Cause of Death: breast cancer;   Aged: 45.

--Details: 
     My Mom was diagnosed with breast cancer in January of 1998. She
passed away in May of 1999. She unfortunately had a rare type
of breast cancer called Inflamatory breast cancer. It is a very
rapid moving cancer. In her last weeks, after we were told there
was nothing else they could do, we took care of my Mom at home,
where she died.

- - - - - - - - - - - - - - T O P I C A L S - - - - - - - - - - - - - - - 
--Death Is: 
     when a body/soul is through with their current life.

--The first time I ever experienced someone's death, I    
     was 7 years old. My Grandfather died of a heart attack.

--The Most Vivid memory I have of this most recent death is:
     a lot of pain, crying, and wondering why.

--What I think my (United States) culture needs to better learn about death is:
     the Afterlife. There are a lot of people who are afraid to die. I
was one of those people. After my Mom died, I started reading books
on the subject. Especially about the Afterlife. I truly believe that
when someone dies, they go the "the other side". No one lives once
and just dies, and goes away. We live mutliple lives. It comforted
me very much to know my Mom and numerous other close relatives are
still around, and can see what is happening with me and my family.

--One gift for which I shall always be grateful is:
     finding the book "One Last Time" by John Edward in my Mom's room
after she died. It really helped me to know my Mom has just crossed
over. Although I still miss her more than words can express, it
has helped a great deal to know she's really not that far away,
and I will see her again.

--What was of most support to me in my experience with death was:
     My friends and family. Everyone was there for me, to talk, to get
things off my mind.
 
--And the most difficult for me in my experience with death was:
     everything. Knowing that we wouldn't see our Mom again until we
died. Knowing that my 2 younger siblings were probably having a
hard time dealing with it because of their ages. Wanting to pick
up the phone to call Mom to tell her something, but realizing I
couldn't. Knowing I can't just go over to Mom's house to talk,
to hug her.
  
--Regarding just Being There for someone dying, my advice would be:
     to spend as much time with them as humanly possible.

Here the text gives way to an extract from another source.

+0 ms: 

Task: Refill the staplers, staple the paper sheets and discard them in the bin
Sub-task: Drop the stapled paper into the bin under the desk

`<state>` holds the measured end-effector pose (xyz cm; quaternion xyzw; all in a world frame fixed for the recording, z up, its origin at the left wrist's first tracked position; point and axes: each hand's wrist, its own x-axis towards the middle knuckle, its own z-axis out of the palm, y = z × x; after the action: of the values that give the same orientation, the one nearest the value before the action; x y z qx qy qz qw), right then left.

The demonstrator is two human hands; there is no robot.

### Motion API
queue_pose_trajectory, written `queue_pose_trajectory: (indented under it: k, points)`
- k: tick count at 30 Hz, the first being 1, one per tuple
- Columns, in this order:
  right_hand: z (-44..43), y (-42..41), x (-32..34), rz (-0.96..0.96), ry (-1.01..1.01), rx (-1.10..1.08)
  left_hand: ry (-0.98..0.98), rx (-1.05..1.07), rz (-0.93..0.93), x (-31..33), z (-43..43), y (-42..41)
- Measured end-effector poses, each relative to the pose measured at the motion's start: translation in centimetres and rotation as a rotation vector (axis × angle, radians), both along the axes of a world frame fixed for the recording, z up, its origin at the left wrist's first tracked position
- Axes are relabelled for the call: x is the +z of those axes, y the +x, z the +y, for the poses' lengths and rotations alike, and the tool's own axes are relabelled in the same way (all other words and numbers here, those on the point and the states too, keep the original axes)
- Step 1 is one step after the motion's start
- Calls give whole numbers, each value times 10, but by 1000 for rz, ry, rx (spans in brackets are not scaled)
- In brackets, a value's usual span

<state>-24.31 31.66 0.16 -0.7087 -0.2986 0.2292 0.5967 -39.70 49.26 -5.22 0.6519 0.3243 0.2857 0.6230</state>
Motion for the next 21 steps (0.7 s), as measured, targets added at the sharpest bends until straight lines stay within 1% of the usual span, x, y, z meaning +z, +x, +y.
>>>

You don't
realize how much you will miss that person until they are gone. So,
in those last days, weeks or months, it is especially important
to spend time with them, ask them questions about their life, tell
them how much you love them and that it's ok to give up the fight.
 
--[My Mother's] death taught me so much.  I'd have others know how I:
     thought I was going to go crazy if I ever lost my Mom. But I
didn't. I was very very upset, and didn't want to go on with out
her. But the one thing that got me through was knowing my Mom would
want me to go on with my life as I should.  I also realized she
needed me to be strong for my younger siblings.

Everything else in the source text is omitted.